A conservative radio host told Fox News on Thursday that Phil Robertson, star of the reality TV show Duck Dynasty, should not have been suspend for homophobic remarks because he was just doing what Martin Luther King Jr. would have done.
December 19, 2013

A conservative radio host told Fox News on Thursday that Phil Robertson, star of the reality TV show Duck Dynasty, should not have been suspend for homophobic remarks --because he was just doing what Martin Luther King Jr. would have done.

Fox News host Martha MacCallum asked radio host Mike Slater if it was right for A&E to get its "ruffles up" (so they're "girly," right, Martha?) and suspend Robertson after he said that homosexuality was a sin like "bestiality" in a recent interview with GQ magazine.

"He was asked, what in your mind is a sin?" Slater noted. "It's the bizarre hypocrisy from [LGBT rights group] GLAAD in particular. They want tolerance for their sexuality, but they are not willing to be tolerant of, in this case, Phil's Christianity."

MacCallum wondered if there was a double standard because gay men on a reality show would not have been suspended for expressing disgust about heterosexual sex.

"In 1958, a young boy wrote a preacher a letter, saying that he was struggling with homosexuality," Slater said. "And this preacher wrote back, 'Son, don't worry, there's a solution to your problem.' That preacher was Martin Luther King Jr."

"I guarantee you that Martin Luther King Jr. loves that boy just like Robertson [family]," he added. "The point is the Robertson family loves everyone, that's the point here."

Liberal radio host Richard Fowler, however, found the comparison to be outrageous.

"That stretches just way too far, that is a total straw man," Fowler insisted. "Beyond that, this GQ interview was loaded with hatred.
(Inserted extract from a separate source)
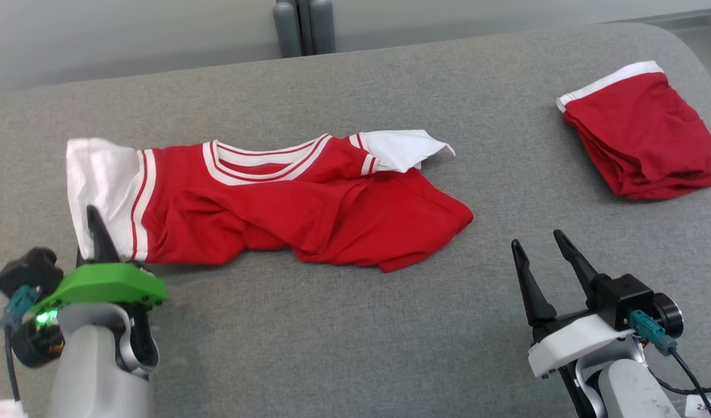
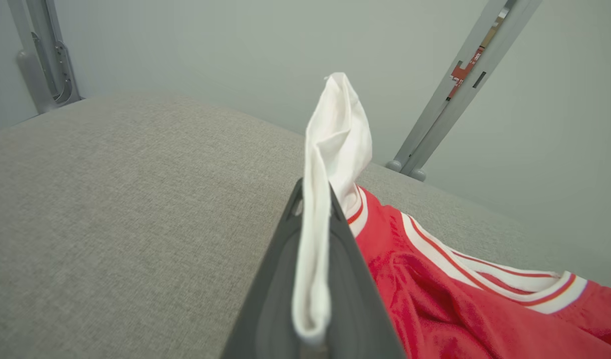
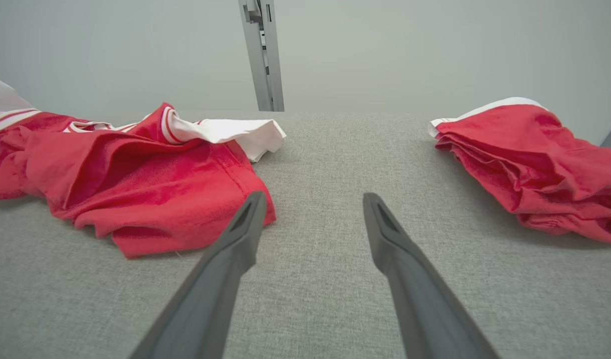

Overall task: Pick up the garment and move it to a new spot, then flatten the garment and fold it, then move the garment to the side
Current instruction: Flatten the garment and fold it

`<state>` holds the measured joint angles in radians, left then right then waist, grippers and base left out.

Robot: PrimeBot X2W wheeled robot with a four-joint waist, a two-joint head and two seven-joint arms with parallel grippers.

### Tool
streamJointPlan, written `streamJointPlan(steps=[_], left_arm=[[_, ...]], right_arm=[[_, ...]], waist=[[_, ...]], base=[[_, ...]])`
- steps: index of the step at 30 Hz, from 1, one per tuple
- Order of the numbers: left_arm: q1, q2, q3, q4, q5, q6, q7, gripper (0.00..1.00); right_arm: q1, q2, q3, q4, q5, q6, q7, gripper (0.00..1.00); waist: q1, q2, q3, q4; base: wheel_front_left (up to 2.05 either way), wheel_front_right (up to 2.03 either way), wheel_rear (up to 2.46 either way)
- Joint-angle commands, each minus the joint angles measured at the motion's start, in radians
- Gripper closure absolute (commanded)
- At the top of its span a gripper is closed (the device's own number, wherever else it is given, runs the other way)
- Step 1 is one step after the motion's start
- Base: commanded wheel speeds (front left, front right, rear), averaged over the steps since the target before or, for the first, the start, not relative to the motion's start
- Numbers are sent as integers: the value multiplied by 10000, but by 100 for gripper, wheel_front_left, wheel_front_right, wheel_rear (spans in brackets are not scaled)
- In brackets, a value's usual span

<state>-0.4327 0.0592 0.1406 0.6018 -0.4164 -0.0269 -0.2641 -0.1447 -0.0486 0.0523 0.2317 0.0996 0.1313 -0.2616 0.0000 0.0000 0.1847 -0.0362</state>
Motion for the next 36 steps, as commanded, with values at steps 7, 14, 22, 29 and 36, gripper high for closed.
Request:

It's not only his talk about homosexuality, but he goes on to talk about how African-Americans were doing pretty well during Jim Crow."

"The fact is that this guy's language in this interview was so absurd that there was no way for A&E to even keep him on the show without having some public backlash from the American people," he pointed out.

Slater has previously quoted Martin Luther King Jr. on Fox News, claiming the civil rights leader would have opposed President Barack Obama's health care reform law.